Japan syndrome

Doug Henwood dhenwood at panix.com
Wed Feb 9 18:17:02 PST 2000


Date: Wed, 9 Feb 2000 20:32:09 -0500 (EST) From: bhandari at mmp.Princeton.EDU (Rakesh Bhandari) Subject: Re: Japan syndrome

Roger,

You will have to clarify whether by v you mean value of labor power or variable capital.

Inflation does increase surplus value by way of upward redistribution of value. It is not itself the additional production of value. Mattick speaks precisely here. Again I do not think variable capital and the value of labor power are the same thing. The former is necessarily represented as money wages to productive labor. This is the element of money capital that varies (hence variable) because the use of such labor power actually creates more than its own value.

The value of labor power rises and falls simultaneously. This is not a paradox. It depends on what it is in relation to.

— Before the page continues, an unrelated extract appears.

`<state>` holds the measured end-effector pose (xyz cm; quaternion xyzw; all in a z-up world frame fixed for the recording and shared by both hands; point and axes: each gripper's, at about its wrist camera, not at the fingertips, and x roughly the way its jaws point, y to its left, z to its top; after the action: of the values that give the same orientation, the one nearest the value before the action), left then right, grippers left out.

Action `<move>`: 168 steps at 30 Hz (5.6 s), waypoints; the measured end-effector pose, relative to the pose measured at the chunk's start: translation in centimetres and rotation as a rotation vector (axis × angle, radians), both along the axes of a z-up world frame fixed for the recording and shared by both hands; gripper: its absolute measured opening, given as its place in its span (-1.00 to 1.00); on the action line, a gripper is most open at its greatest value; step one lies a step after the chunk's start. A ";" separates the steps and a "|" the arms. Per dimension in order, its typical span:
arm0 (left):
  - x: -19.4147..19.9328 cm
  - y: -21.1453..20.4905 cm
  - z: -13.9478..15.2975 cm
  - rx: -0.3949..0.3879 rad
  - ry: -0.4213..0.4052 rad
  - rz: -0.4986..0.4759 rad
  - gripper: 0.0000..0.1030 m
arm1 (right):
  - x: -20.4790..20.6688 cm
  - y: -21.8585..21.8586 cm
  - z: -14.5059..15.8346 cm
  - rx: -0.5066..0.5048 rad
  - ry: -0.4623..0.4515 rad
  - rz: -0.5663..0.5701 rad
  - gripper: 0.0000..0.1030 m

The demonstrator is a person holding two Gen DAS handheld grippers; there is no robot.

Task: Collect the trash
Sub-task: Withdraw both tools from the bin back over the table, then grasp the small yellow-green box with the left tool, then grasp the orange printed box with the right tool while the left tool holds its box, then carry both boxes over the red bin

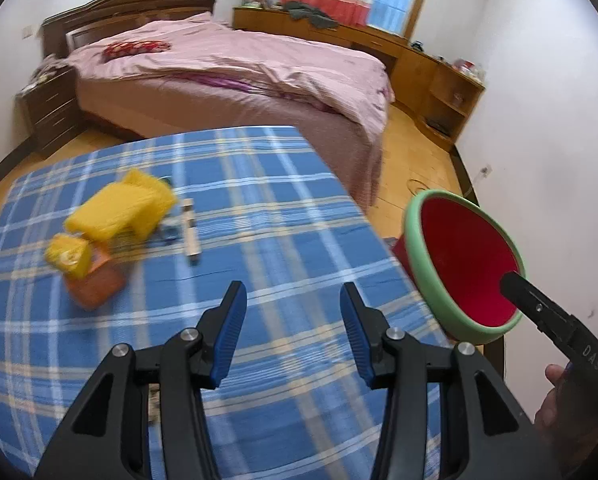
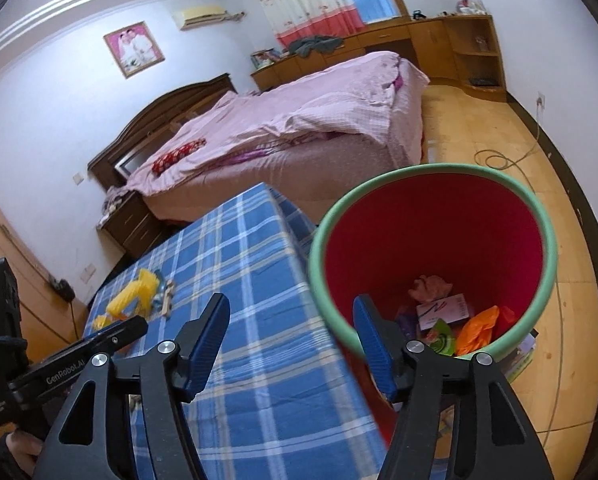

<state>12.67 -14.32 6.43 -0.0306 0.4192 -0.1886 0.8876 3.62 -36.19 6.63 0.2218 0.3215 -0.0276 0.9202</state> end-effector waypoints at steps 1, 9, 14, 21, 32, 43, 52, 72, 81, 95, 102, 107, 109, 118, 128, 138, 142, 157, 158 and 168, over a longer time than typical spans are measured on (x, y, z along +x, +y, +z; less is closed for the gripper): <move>0.0 0.7 0.0 -0.003 0.000 0.013 -0.05 | 0.2 0.5 0.0 -0.006 0.004 0.008 0.28; 0.1 6.3 -0.1 -0.021 -0.013 0.113 0.11 | 1.5 4.0 -0.6 -0.036 0.029 0.049 0.49; 0.4 9.3 -0.3 -0.010 -0.033 0.174 0.11 | 2.5 5.9 -1.0 -0.056 0.046 0.077 0.49; 1.4 12.3 -0.9 0.009 -0.046 0.229 0.11 | 3.9 8.5 -2.3 -0.067 0.082 0.117 0.50; 4.7 13.8 -3.0 0.038 -0.039 0.259 0.12 | 5.2 9.9 -4.2 -0.078 0.139 0.141 0.50; 6.3 14.1 -4.3 0.040 -0.045 0.243 0.00 | 6.1 10.2 -4.8 -0.074 0.162 0.162 0.50; 5.3 16.2 -4.1 -0.028 -0.046 0.269 -0.11 | 6.9 12.7 -3.7 -0.118 0.138 0.227 0.50; 1.8 25.6 -5.7 0.003 0.005 0.513 -0.11 | 11.6 25.0 -4.0 -0.198 0.136 0.507 0.50; 0.9 27.6 -6.4 -0.011 0.021 0.561 -0.11 | 14.3 28.8 -5.6 -0.232 0.153 0.561 0.50; 0.6 27.9 -6.7 -0.027 0.027 0.557 -0.11 | 16.4 30.4 -6.9 -0.305 0.166 0.553 0.41; 0.6 27.4 -6.7 -0.030 0.029 0.549 -0.11 | 15.7 29.9 -6.7 -0.269 0.174 0.568 0.08; 0.2 27.2 -6.5 -0.036 0.025 0.547 -0.11 | 14.2 29.8 -5.9 -0.242 0.153 0.595 0.08; 0.0 27.1 -6.3 -0.040 0.023 0.546 -0.11 | 13.6 29.6 -5.5 -0.230 0.144 0.598 0.08; -0.9 25.8 -5.3 -0.053 0.005 0.514 -0.11 | 10.6 27.7 -3.5 -0.173 0.099 0.589 0.08; -2.3 23.7 -3.8 -0.066 -0.018 0.462 -0.11 | 7.2 24.1 -1.4 -0.151 0.042 0.525 0.08; -3.1 20.6 -2.6 -0.084 -0.029 0.380 -0.11 | 4.5 20.2 -0.1 -0.146 0.005 0.443 0.08; -3.2 19.2 -2.0 -0.095 -0.029 0.341 -0.11 | 3.8 18.3 0.4 -0.140 -0.004 0.400 0.08; -2.6 11.4 -0.6 -0.061 -0.032 0.157 -0.11 | 1.3 10.6 1.0 -0.114 -0.021 0.210 0.08; -2.5 10.7 -0.5 -0.055 -0.034 0.143 -0.11 | 1.1 10.1 1.0 -0.114 -0.020 0.199 0.08; -1.8 5.7 -0.1 -0.023 -0.044 0.044 -0.11 | -0.1 5.6 0.9 -0.102 -0.020 0.094 0.08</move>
<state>10.84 -8.64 6.31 -0.0460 0.3964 -0.1744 0.9002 3.54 -30.57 7.57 0.1596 0.3207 0.0014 0.9336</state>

At one level, value of labor power is a dynamic entity which includes a historico-moral element which itself is *partially* determined by the strength of the class struggle within narrow boundaries. That is, the historico-moral element is not a wholly indeterminate entity; it is conditioned first and foremost by the development of the productive forces. The value of labor power in terms of the use values enjoyed will thus tend to increase with the development of the productive forces, though how much will depend on the class struggle.

But at the same time the value of labor in relation to total capital falls exactly because of how the declining unit values of the (increased) commodities that go into the workers reproduction allows the rate of exploitation to increase even with rising living standards.

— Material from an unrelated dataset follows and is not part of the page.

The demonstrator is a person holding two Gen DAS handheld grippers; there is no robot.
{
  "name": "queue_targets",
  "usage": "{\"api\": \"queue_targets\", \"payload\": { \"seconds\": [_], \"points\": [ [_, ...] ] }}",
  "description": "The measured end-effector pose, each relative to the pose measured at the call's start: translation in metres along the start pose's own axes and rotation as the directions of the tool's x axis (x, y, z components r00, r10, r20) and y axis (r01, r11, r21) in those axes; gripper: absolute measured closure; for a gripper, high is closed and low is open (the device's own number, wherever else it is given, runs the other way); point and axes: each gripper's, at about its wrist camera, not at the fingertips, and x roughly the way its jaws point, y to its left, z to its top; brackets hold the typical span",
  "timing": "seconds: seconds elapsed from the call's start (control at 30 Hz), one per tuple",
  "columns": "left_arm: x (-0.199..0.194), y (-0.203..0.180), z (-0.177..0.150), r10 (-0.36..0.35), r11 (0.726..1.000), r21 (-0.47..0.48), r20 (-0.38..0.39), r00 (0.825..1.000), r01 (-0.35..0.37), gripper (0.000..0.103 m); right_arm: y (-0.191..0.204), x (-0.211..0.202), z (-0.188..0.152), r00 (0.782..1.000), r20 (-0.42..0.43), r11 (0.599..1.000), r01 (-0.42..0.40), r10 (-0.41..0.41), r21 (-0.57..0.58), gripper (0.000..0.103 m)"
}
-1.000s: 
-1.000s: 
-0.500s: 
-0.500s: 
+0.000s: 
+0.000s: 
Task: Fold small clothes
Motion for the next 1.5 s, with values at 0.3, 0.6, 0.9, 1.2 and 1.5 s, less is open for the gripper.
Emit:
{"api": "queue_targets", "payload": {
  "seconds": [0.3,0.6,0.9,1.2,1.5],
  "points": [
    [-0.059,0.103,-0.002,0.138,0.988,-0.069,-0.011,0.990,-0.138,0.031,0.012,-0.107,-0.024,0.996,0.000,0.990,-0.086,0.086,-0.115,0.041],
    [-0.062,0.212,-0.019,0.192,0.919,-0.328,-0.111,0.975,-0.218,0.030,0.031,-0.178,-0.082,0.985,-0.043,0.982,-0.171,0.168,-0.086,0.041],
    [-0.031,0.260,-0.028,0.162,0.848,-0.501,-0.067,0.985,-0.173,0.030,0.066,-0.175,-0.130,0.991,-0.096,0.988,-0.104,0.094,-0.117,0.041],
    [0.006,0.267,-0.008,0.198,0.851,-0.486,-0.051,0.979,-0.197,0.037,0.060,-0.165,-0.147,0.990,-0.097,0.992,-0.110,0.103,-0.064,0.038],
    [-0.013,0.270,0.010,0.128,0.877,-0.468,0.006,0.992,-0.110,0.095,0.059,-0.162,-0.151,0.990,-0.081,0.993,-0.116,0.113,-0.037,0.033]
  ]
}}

Now the wages of certain workers may even rise over the value of their labor power, but there are good reasons to believe that capital will have the upper hand in ensuring such a situtation is temporary and surely does not obtain for the class as a whole (these are the same reasons why Brenner casts doubt on any story of increased worker power). It is also possible for wages to fall below the value of labor power but this will tend--if it does not provoke the revolt of the working class--to exhaust or even annihilate the working force so capital cannot rest on such a foundation unless a nazi employment policy, as described by Kalecki and Doug, is implemented.

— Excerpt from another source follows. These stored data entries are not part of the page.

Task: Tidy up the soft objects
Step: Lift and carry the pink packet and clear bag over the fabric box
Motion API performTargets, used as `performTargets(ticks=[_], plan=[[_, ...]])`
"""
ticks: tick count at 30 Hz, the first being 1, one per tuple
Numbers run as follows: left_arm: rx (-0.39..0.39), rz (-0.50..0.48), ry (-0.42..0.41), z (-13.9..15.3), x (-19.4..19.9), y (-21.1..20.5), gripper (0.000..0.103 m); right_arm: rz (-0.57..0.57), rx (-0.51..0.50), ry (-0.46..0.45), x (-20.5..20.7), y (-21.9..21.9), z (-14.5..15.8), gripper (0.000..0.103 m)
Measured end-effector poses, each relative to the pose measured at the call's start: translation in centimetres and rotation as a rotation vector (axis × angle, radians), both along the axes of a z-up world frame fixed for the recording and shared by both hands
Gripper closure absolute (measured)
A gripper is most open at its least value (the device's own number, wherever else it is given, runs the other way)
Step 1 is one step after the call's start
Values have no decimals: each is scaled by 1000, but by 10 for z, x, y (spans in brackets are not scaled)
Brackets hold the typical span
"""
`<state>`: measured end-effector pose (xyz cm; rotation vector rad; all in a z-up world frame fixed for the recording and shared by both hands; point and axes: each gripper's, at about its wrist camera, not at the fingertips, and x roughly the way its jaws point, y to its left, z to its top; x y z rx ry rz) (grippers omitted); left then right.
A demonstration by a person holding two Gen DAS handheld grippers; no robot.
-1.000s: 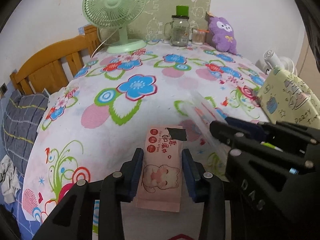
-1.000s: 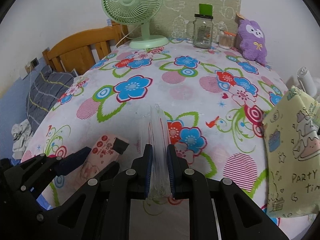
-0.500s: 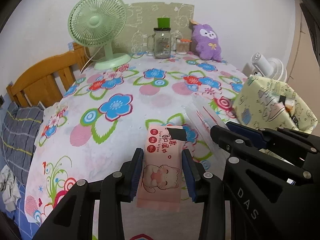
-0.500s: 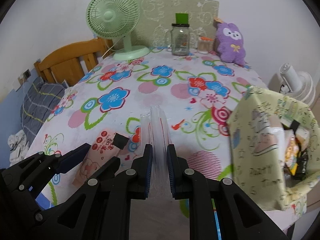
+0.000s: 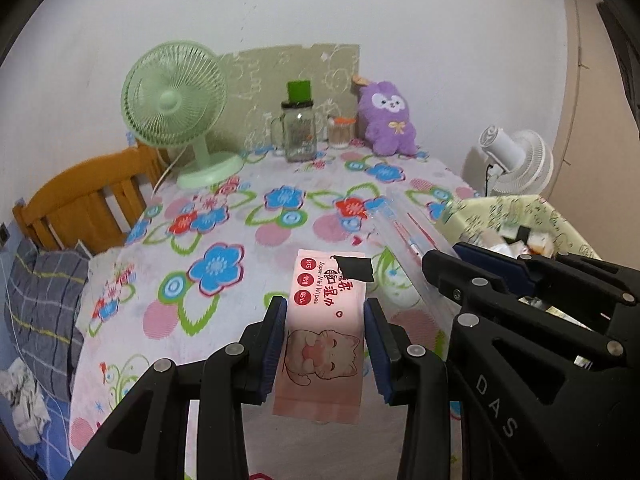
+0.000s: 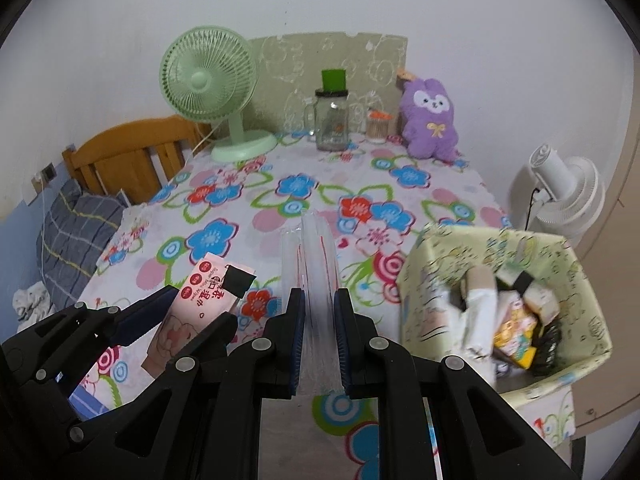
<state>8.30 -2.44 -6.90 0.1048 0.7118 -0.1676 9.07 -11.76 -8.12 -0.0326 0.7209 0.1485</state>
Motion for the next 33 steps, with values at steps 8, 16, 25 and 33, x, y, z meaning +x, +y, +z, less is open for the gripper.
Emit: performTargets(ticks=[8,16,25,33], plan=[[8,-31,-52,23,-1,-24,64,-22,7,-52,-5,-26,26,85],[4,-41,-85,36,0,-48,63,-30,11,-93,-5,-52,43,85],[-8,-64,-106,44,2,-78,63,-49,20,-122,-6,-82,53,85],[-14,-112,-104,42,9,-108,63,-93,29,-126,-3,-115,51,85]])
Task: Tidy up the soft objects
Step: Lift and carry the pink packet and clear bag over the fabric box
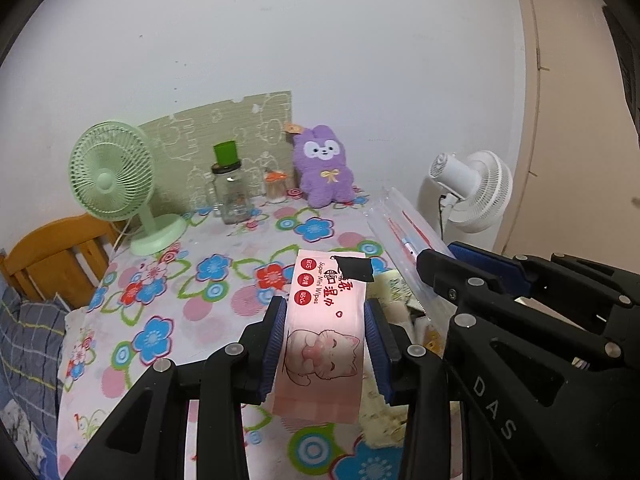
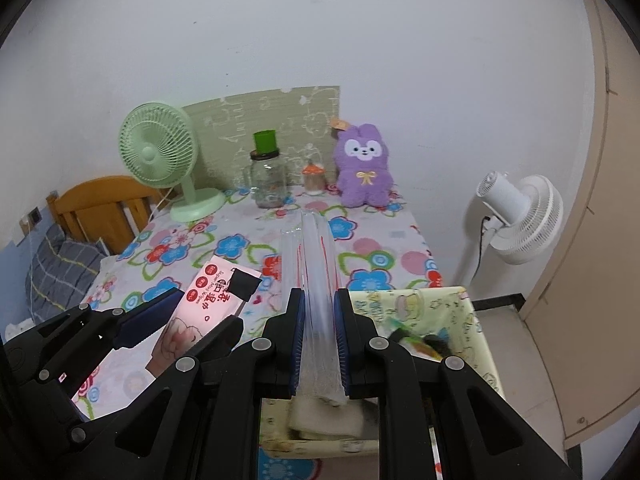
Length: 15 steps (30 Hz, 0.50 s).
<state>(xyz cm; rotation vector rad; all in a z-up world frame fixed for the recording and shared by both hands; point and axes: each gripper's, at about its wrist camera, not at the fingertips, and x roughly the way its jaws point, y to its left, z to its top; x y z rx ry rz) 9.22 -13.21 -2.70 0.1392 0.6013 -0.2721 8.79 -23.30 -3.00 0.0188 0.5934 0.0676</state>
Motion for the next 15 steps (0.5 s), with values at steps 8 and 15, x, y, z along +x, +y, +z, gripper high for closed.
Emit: performTargets(ticks=[8,15], plan=[[-3,-55,15,-8,14,-30,63,-39,4,-4,8,-27,-6,85],[-18,-100,56,-20,25,-52,63,-67,22,14,14,-51,-18,85]])
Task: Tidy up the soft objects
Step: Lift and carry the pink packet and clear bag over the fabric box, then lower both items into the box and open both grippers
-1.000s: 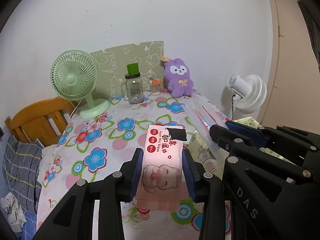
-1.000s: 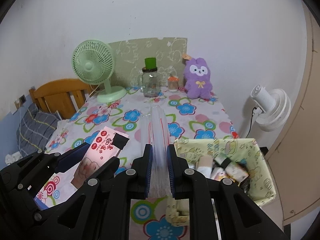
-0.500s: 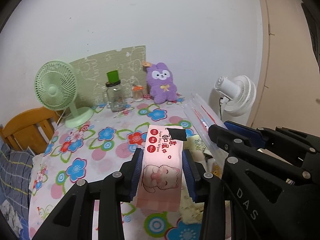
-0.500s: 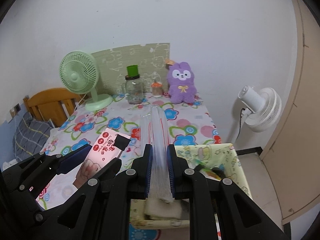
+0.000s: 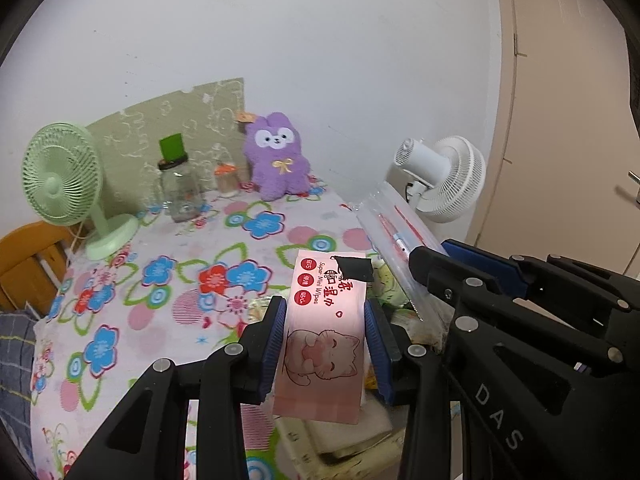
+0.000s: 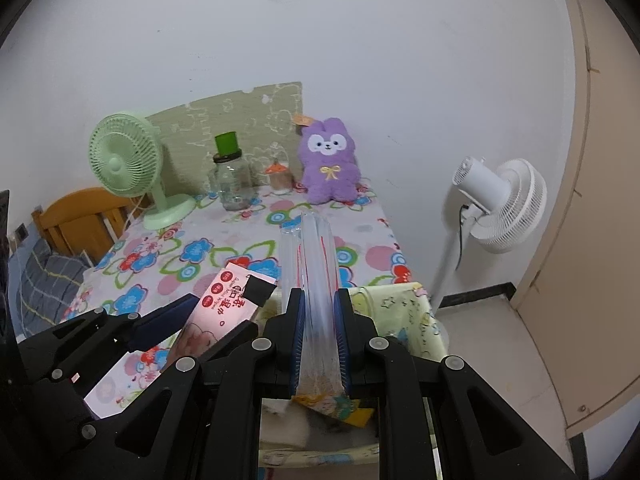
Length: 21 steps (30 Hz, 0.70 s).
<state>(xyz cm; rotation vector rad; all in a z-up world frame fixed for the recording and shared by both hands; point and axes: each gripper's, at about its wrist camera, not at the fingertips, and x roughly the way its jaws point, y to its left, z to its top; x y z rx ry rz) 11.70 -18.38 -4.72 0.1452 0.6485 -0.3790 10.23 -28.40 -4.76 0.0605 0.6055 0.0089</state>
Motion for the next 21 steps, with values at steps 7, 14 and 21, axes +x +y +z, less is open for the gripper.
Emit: performTargets(ticks=[7,14,21], plan=[[17,-25,46,-18,12,-20,62,-28,11,36,7,-17,-16,85],[39,-26,75,-32,20,-29,53,-54,14,81,15,-26,-32,85],[67,-4,81,-39,24,-25,26,-51,33,111,23,-26,-44,85]])
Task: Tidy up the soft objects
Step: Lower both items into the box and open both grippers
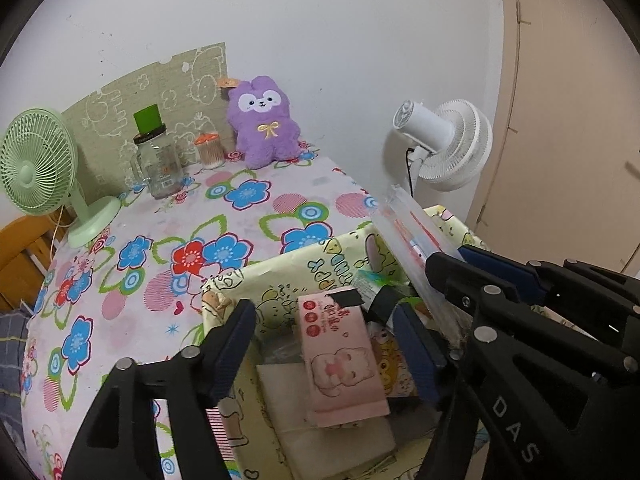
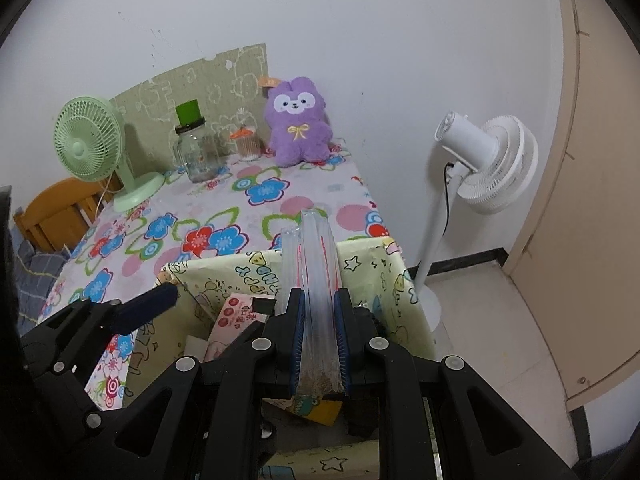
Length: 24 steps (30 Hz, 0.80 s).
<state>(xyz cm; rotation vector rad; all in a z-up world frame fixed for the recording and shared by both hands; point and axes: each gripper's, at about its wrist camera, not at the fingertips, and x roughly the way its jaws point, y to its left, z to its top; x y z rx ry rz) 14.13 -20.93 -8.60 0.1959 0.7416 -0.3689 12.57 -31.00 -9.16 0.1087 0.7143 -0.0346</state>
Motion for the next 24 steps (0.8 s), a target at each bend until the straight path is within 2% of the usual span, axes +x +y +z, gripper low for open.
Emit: performTargets(ticks=[2,8,10,12,14,19,24], plan=[[0,-5,3,-1,0,1,20,7,16,-3,1,0,-2,85],[11,-8,5,0,-2,2,17,12,38,4,0,2,-4,83],[16,-6,6,1,-3,3,16,9,33,11,1,3,-4,78],[18,-6,4,2,-4,4,15,7,43,16,-1,3,-4,57],[14,-3,-3,4,-7,7,14,7,59,14,-4,3,-3,44],[8,14,-15,10,-14,18,11,-7,49,-5,-13,9,3,37],[-2,46,-43,19,-22,33,6,-10,30,-43,-26,20,14,24]])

In order to improve the so called marginal efficiency of capital, capital must therefore so raise the productivity of labor through techno-organisational change that the value of labor power in historico-moral terms is not undermined. This tends to happen through ever more large scale investments (minimum capital requirements have tended to increase except of course in the software industry which is partially why it has been the recepient of overaccumulated capital) in which variable capital has relatively diminished, which has the effect of increasing the reserve army of labor and thus intra class tensions from which we suffer in odious racialized form in the US.


>
>No, it's a reduction in real wages, not a lowering of v, and this produces no
>necessary link to crisis.

To the extent that v as variable capital is money wages to productive labor (again this is a variable sum of money-capital because the commodity it buys enables production of greater value), then money wages can rise though real wages are undercut by inflationary pressure. This was why Keynes was welcomed by German finance capital.


>He has slipped into talking of wages now, instead of v, as if wages and v were
>the same thing.

For our purposes I think they (wages and variable capital) are the same thing if we confine ourselves to the wages of productive labor only because that has the capacity to be variable capital. I am repeating myself. What is not the same thing is v (that is variable capital) and v (the value of labor power).


>You see now a basic problem with equating wages and v. What is this "absolute
>limit" to the decline of v he mentions? He doesn't say.

As you say the value of labor power is a social magnitude, though not wholly indeterminate thereby. Moreover, depression of wages below it can create quite real social and physical misery that provokes the revolt of the working class. Needs are no less so for being historical. And the ones that we create that lead us to struggle for a classless society are no less real either. Indeed it will be our creation of new needs that will commence the struggle for a class less society, not simply a contradiction between forces and relations of production that develops behind our backs.


> Does he tell us
>somewhere else? I don't see how he could, because v has no limit,
>either up or
>down. It is the socially determined reproduction cost of labor, determined
>outside the production process, but of course affected by labor productivity.
>As you know, for example, rising labor productivity cheapens the
>necessities of
>life, thus lowering v. Workers have no reason to resist this and in fact can
>benefit from it, depending on what happens to wages.

I agree with the thrust of this. The question of rendering the historico-moral element of the value of labor power less indeterminate is one of the great questions in Marxian theory, but as I have been saying, Paolo Giusanni has made great progress on this question.